L'Inde dans tous ses Etats...

17 avril 04
Après de longues hésitations sur l'itinéraire à emprunter, nous décidons de reprendre la route demain matin pour Madurai, Inde du Sud. Monsieur Ramalingam insiste une dernière fois pour que nous allions visiter le temple Brihadishwara avant notre départ. "C’est la fierté de notre ville" nous dit-il l'œil pétillant. Ce temple fut en effet construit par le Raja Raja Chola héritier de la prestigieuse dynastie du même nom, qui avait établi sa résidence ici même à Thanjavur. Cette fois-ci, impossible de nous soustraire à la visite du temple, ne pas le visiter serait considéré comme une offense par notre hôte. Nous avons toute l'après-midi pour nous exécuter.
Dehors il fait torride. Le soleil darde ses rayons impitoyables sur la foule qui grouille sur le macadam. Contrairement à nous, elle ne semble pas incommodée par la chaleur. Les deux kilomètres que nous faisons à pied pour nous rendre au temple nous déshydratent complètement. Deux grosses noix de coco vertes feront l'affaire pour étancher notre soif. C’est la boisson locale, du made in India.

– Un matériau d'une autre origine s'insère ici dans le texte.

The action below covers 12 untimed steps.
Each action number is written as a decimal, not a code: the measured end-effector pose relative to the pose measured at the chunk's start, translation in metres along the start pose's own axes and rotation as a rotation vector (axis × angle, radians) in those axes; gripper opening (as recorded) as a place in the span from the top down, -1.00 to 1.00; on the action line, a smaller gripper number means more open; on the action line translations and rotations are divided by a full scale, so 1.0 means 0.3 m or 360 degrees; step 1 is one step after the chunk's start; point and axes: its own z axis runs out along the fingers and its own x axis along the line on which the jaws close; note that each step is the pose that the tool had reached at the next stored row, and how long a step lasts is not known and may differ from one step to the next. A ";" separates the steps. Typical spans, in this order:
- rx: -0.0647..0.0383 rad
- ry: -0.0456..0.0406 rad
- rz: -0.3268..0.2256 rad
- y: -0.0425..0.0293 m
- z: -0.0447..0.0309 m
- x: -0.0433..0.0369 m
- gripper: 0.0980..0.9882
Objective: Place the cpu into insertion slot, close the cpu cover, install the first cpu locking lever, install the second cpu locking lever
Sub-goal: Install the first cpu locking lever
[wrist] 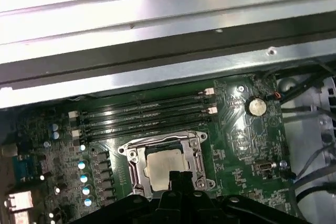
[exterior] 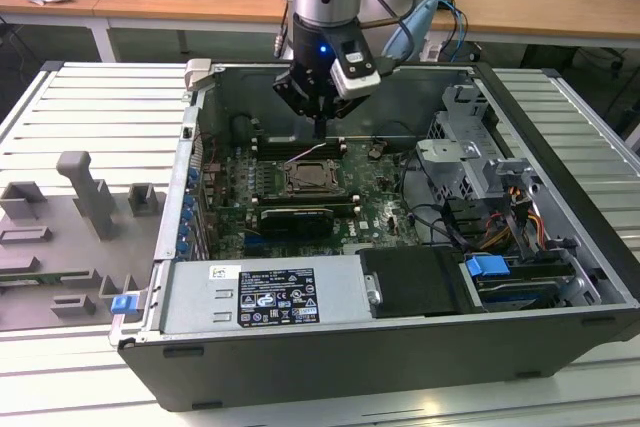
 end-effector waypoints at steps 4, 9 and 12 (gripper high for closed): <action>-0.0009 0.0006 -0.0271 0.000 0.006 0.000 0.98; -0.0014 0.0009 -0.0414 0.000 0.007 0.000 0.98; -0.0098 0.0009 -0.0433 -0.003 0.010 0.000 0.98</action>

A l'aide d'un coupe-coupe, notre vendeur fend la noix d'un geste habile. Il nous la tend en ayant pris soin d’y introduire une paille. Son bras est meurtri par une vilaine cicatrice, sans doute la trace d’un vieux coup de machette reçu lors d'une rixe avec un autre vendeur…Qu’importe, nous buvons goulûment notre breuvage sans poser de plus amples questions à notre fendeur de noix.

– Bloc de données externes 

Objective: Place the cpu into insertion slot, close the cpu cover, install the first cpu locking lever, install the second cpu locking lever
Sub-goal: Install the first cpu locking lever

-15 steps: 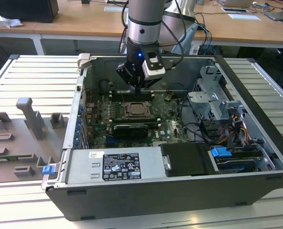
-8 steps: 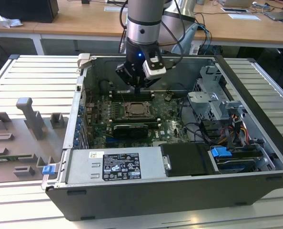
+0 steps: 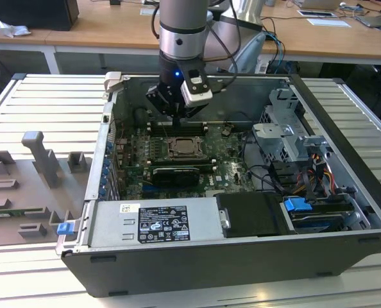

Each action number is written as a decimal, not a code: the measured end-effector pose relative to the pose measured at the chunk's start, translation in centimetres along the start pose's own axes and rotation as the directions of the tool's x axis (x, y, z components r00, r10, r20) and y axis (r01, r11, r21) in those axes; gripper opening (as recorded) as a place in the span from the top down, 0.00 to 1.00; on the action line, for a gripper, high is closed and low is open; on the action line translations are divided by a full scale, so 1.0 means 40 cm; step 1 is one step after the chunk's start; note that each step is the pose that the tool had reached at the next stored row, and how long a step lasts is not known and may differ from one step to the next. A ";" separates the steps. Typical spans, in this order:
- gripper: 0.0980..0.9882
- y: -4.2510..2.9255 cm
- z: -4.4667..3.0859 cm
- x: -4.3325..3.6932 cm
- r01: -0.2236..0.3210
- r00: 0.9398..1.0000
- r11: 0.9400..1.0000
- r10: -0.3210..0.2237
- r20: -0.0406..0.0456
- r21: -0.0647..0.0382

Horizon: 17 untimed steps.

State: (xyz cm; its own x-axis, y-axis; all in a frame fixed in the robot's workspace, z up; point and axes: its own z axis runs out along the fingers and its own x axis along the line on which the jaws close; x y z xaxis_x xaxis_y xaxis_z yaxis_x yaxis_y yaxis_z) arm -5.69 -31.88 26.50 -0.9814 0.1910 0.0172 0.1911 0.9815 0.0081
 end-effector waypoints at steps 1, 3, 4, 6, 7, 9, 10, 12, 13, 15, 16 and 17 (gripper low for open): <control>0.99 -0.001 0.000 0.005 0.001 1.000 1.000 -0.001 0.000 0.000; 0.99 -0.002 0.001 0.011 0.020 1.000 1.000 -0.020 0.000 -0.002; 0.99 -0.002 0.001 0.011 0.035 0.999 0.999 -0.035 0.000 -0.002; 0.99 -0.002 0.002 0.011 0.069 0.998 0.998 -0.069 -0.001 -0.001; 0.99 -0.002 0.003 0.011 0.086 0.996 0.996 -0.086 -0.001 -0.001; 0.99 -0.002 0.003 0.011 0.120 0.993 0.993 -0.120 -0.001 0.000; 0.99 -0.002 0.004 0.011 0.149 0.989 0.989 -0.149 -0.001 0.000; 0.99 -0.002 0.004 0.011 0.194 0.981 0.981 -0.194 0.000 0.001; 0.99 -0.002 0.005 0.011 0.210 0.978 0.978 -0.210 0.002 0.001; 0.99 -0.002 0.006 0.011 0.237 0.971 0.972 -0.237 0.010 0.002; 0.99 -0.002 0.006 0.011 0.248 0.969 0.969 -0.248 0.014 0.002; 0.99 -0.002 0.006 0.010 0.257 0.966 0.966 -0.257 0.016 0.002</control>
State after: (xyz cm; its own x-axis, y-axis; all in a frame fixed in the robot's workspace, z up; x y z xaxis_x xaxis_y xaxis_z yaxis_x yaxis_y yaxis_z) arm -6.12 -31.88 26.26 -0.9977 -0.0673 -0.0014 -0.0673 0.9977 0.0098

Derrière nous les remparts imposants du temple, le flot des pèlerins qui entre et qui sort est impressionnant. Comme de vrais fidèles, nous retirons nos chaussures sous un grand porche qui fait office d'entrée, juste derrière l'enceinte de pierre. Ce spectacle vaut le détour, le sol est jonché par un amas hallucinant de tongues. Laquelle est à qui ? Personne ne s'en soucie. Les familles arrivent les unes derrières les autres et prennent une chaussure au hasard, de toutes manières une slasch pourrie reste une slasch pourrie…
Nous tentons de dissimuler les nôtres tant bien que mal sous un gros paquet afin qu'elles n'attirent pas l'œil d'un connaisseur d'Havaianas brésiliennes. Nos chaussures retirées, nous sommes rapidement engloutis par une masse humaine qui nous charrie vers l'intérieur du temple. Au bout de l'allée une énorme vache de pierre (Nandi) nous tourne le dos. Une assemblée gigantesque assise sur le sol fait face au dieu. La vache représente la monture de Shiva. Autour d'elle s'affaire une kyrielle de moines. Ils la polissent avec dévotion et recueillent les offrandes des fidèles venus aujourd'hui la célébrer. Fleurs, nourriture et lait sont entreposés dans de grandes bassines avant d'être déversés sur le dieu en signe d'adoration. Nous ne comprenons pas grand-chose à cette mascarade. Toutes les têtes sont tendues vers ce spectacle du dieu aspergé par leurs offrandes. Certains croyants se pressent autour des grilles qui le protègent pour essayer de recueillir le lait qui a coulé sur ses flancs. Les uns s'en aspergent le visage, les autres se contentent d'en avoir sur les mains, comme si pour eux cette mixture à base de lait avait des vertus curatives inconnues du profane. Cette fête que nous voyons à l'intérieur nous permet de mieux comprendre, ce qui se passait sur le parvis du temple quelques minutes auparavant où une multitude de petits vendeurs se précipitait sur nous pour nous proposer du lait dans une poche plastique et de la nourriture. Nous sortons du temple l'esprit mitigé. L'ensemble architectural était superbe, mais la gabegie de ces offrandes nous laisse encore songeur. N'y a-t-il pas une importante part de la population en Inde qui ne mange pas à sa faim ?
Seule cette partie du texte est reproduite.